Take the lines below between the one holding "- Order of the" and the one holding "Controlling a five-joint", inclusive, and copy them exactly. Add nothing.
*** Begin section ***
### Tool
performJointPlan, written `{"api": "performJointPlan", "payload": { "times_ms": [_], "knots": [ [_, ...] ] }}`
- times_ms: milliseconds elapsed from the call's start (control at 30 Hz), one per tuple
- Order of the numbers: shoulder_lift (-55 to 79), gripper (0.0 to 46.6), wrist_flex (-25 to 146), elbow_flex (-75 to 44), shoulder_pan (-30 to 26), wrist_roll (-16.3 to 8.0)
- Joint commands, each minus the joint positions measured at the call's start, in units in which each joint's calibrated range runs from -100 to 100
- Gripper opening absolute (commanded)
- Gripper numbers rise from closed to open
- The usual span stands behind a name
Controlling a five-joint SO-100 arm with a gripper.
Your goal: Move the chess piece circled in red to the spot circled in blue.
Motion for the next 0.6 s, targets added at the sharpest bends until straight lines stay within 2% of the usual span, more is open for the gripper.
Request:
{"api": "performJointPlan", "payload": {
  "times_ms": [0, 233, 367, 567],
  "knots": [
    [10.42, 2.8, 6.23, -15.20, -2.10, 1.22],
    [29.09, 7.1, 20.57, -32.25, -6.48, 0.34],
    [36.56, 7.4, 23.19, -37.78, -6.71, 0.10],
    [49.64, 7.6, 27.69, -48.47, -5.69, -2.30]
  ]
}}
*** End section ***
_Exercise result_.
- Order of the numbers: shoulder_lift (-55 to 79), gripper (0.0 to 46.6), wrist_flex (-25 to 146), elbow_flex (-75 to 44), shoulder_pan (-30 to 26), wrist_roll (-16.3 to 8.0)
- Joint commands, each minus the joint positions measured at the call's start, in units in which each joint's calibrated range runs from -100 to 100
- Gripper opening absolute (commanded)
- Gripper numbers rise from closed to open
- The usual span stands behind a name
Controlling a five-joint SO-100 arm with a gripper.

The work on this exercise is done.